Les salariés allemands devront bien travailler jusqu'à 67 ans: c'est ce qu'a annoncé mercredi la ministre de l'Emploi, malgré l'opposition croissante des syndicats et partis de gauche du pays au recul de l'âge de la retraite décidé il y a trois ans.

«Le gouvernement arrive à la conclusion qu'il faut s'en tenir à cette loi», qui fera passer progressivement d'ici à 2029 l'âge de la retraite de 65 à 67 ans, a déclaré la conservatrice Ursula von der Leyen.

Elle présentait un rapport sur l'activité des plus de 60 ans, d'après lequel 38,4% des personnes âgées de 60 à 65 ans travaillaient en 2009, contre 28% en 2005.

L'examen régulier de tels rapports avait été posé comme condition à l'adoption en 2007 de la réforme. La concrétisation de ce projet contesté avait ainsi été rendue tributaire de véritables chances sur le marché du travail pour les seniors.

Pour Mme von der Leyen, cette condition est remplie. Tout en reconnaissant que «le changement de mentalité dans les entreprises doit être plus rapide» pour faire de la place aux plus âgés, elle estime que ceux-ci ont été «les vrais gagnants sur le marché du travail ces dernières années».

La situation «s'est améliorée», mais «chez les plus de 60 ans on est encore relativement loin des taux qu'on a chez les 30-50 ans», tempère toutefois Martin Dietz, de l'Institut de recherche sur le travail (IAB).

Et surtout, confrontés au chômage, les plus âgés «ont de plus en plus de problèmes pour être réintégrés au marché du travail», explique-t-il.

Le débat sur l'âge de la retraite a repris avec vigueur en Allemagne, alors que le parti social-démocrate SPD, maintenant principal parti d'opposition, a remis en question le passage à 67 ans, pourtant décidé alors qu'il gouvernait.

Adversaires et défenseurs du projet s'affrontent à coups de statistiques, interprétant chacun à leur manière ce fameux taux d'activité.

Le syndicat IG Metall retient le chiffre de 15%, qui ne prend en compte que les emplois à plein temps, et pas les petits boulots. Et qui ne constitue «sûrement pas une raison de se réjouir» pour son président Bertold Huber.

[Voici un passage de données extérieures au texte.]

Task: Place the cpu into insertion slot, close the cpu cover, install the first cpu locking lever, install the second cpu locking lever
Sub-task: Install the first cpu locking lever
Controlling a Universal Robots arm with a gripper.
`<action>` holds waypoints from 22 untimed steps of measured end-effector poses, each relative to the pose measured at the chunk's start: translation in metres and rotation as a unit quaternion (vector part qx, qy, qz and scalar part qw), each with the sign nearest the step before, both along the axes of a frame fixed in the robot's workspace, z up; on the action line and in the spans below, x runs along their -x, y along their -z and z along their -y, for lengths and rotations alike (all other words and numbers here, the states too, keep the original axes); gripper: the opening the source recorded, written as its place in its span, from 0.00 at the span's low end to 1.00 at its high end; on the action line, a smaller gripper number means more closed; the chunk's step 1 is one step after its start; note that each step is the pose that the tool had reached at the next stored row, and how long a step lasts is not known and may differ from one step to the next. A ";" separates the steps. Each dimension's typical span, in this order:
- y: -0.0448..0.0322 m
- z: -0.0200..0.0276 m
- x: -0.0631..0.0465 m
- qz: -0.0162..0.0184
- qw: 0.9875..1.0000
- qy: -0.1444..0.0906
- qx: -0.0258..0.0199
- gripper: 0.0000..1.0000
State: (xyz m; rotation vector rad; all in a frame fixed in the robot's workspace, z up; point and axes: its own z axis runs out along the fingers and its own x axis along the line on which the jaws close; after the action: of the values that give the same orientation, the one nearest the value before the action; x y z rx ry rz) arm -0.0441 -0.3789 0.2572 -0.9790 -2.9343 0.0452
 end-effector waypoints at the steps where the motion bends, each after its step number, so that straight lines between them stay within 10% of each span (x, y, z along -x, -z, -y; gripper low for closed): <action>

La réforme «ignore les conditions de travail dans les entreprises», dénonce-t-il.

À quelques mètres de la chancellerie mercredi, des membres du syndicat du bâtiment IG Bau paradaient en poussant des déambulateurs: «Voilà ce que vous verrez bientôt sur les chantiers allemands», s'exclamait Matthias Kirchner, cadre du syndicat.

«Ils sont en train d'adopter un rapport plein de beaux chiffres mais vous savez comme moi que les chances de travailler des plus âgés sont mauvaises», a critiqué pour sa part Michael Sommer, chef de la confédération syndicale DGB.

Le rejet du recul de l'âge de la retraite est un point central d'une vaste campagne lancée cet automne par les syndicats allemands contre l'injustice sociale. Des manifestations dans plusieurs grandes villes ont réuni le week-end dernier plus de 100 000 personnes.

Cette grogne est toutefois sans commune mesure avec les protestations qu'a occasionnées en France la réforme des retraites tout juste adoptée.

«En Allemagne nous avons tiré plus tôt les leçons du changement démographique», a expliqué Mme von der Leyen.

La chute de la natalité et l'allongement de l'espérance de vie mettent sérieusement à mal le système de retraite par répartition. L'Allemagne s'inquiète aussi de la perspective d'une pénurie massive de main-d'oeuvre.

Autant de raisons qui rendent «nécessaire et légitime» le recul de l'âge de la retraite, pour la ministre. Ceux qui le refusent «doivent m'indiquer une alternative».